You can't spell KABOOM without OOM

2012-01-16 · 449 words · 3 minute read

Technology · Conferences

lca2012 · lca · OOM · koji · fedora

A real-world debugging problem.

Koji - the build system used inside Red Hat and by Fedora.
DB (postgresql) for build metadata; Hub for the XMLRPC interface; Web GUI; workers (mock, rpmbuild) to do the builds.

Background

Memory is important!
NFS, disk, mmap, swap are all great, but not good enough.
And then the OOM killer comes to town!
Back in the 2.2 and 2.4 days the OOM killer was appalling.
It’s improved enough over time in the process selection that Anthony’s thinking about running without swap and relying on OOM killer,

Koji server running out of problem, it alerts because it’s ground to a halt on low memory, so let’s reboot!
Everything works again, it’s not the DB box, so there’s no data loss.
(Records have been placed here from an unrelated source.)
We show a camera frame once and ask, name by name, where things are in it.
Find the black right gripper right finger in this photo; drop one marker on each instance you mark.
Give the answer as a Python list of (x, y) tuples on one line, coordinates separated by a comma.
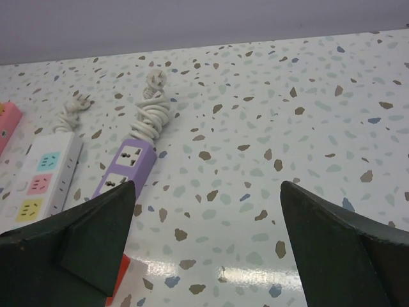
[(343, 258)]

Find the white multicolour power strip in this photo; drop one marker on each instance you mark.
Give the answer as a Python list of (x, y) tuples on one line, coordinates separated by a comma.
[(43, 182)]

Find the red cube plug adapter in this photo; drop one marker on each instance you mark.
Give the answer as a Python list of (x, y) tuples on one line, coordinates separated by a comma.
[(125, 262)]

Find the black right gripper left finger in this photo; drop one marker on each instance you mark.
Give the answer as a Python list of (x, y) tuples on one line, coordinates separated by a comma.
[(70, 259)]

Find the pink triangular power strip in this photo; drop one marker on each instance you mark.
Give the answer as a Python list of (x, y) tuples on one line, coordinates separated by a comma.
[(10, 118)]

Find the purple power strip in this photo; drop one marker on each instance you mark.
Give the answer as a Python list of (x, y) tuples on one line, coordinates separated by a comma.
[(133, 162)]

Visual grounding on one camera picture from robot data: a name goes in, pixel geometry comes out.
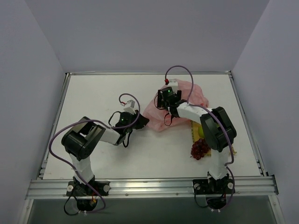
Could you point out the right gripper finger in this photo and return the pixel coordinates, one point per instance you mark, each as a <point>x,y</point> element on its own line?
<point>178,95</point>
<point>159,99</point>

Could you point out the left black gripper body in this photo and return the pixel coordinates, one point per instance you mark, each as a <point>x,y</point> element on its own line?
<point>139,121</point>

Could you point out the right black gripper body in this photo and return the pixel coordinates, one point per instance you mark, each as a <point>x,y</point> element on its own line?
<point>160,99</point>

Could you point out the pink plastic bag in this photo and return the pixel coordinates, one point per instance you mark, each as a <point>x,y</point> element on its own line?
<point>156,116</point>

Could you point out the green fake pear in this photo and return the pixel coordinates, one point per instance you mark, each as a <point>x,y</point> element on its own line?
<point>200,132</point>

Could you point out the dark red fake grapes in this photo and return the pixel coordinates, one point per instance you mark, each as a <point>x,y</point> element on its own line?
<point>200,149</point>

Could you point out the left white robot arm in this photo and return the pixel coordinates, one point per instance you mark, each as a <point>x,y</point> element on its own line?
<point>81,140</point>

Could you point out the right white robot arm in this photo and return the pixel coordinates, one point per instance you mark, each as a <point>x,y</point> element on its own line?
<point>217,128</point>

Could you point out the yellow woven bamboo mat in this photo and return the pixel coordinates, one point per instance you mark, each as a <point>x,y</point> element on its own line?
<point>194,130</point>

What’s the problem?
Well, the workers need to be restarted, and nobody likes getting paged at 3 a.m. every other day.
So fix the bug!

Some OOM poblems previously, linked to being able to do crazy queries like “List all history for everything forever”, which gets bundled up as a big glob of query, turned into a big glob of XML for XMLRPC, and badthings happened.
Used setrlimit() to kill processes that go too big as a workaround.
Loss of code trust.
Could be another bug in koji - lots of debug logs, troll through the usage logs.
Throttle incoming requests for overuse, but the “overuse” was long-term and hadn’t been causing problems.
Maybe it’s mod_python memory links in RHEL5’s version of python? upgrading to RHEL6 or wscgi seems like a bad idea when there’s already a problem.
Reduce apache MaxRequestsperChild? Didn’t help.
setrlimit() is killing prevents huge processes, but not many big ones. Reducing the number of clients with MaxClients, but this impacts the amount of concurrent usage.
Move to testing - a crash script that opens a number of sockets and do a little work, and report on the success/failure.
Couldn’t reproduce the problem.
Give it more memory!
Still crashes.

Use a soft toy.
Are you running out of memory?
Are you sure?
How does the kernel track memory usage to make that decision?
How about kernel memory structures - slabinfo
Lo and behold - koji was using 1 GB, but 4 - 5 GB was showing as used.
Oh dear. nfs_inode_cache was caching 2.5 GB of data.
Oh dear oh dear. It’s a regression in the RHEL 5 kernel. 5.7 specifically.
Capturing slabinfo while running, but, oh dear, the shell script doesn’t work when you’re swapping heavily. Bugger.
You want to use python, perl, etc, so you aren’t forking or execing and can’t get swapped out.
Demonstrated that it’s an NFS caching problem.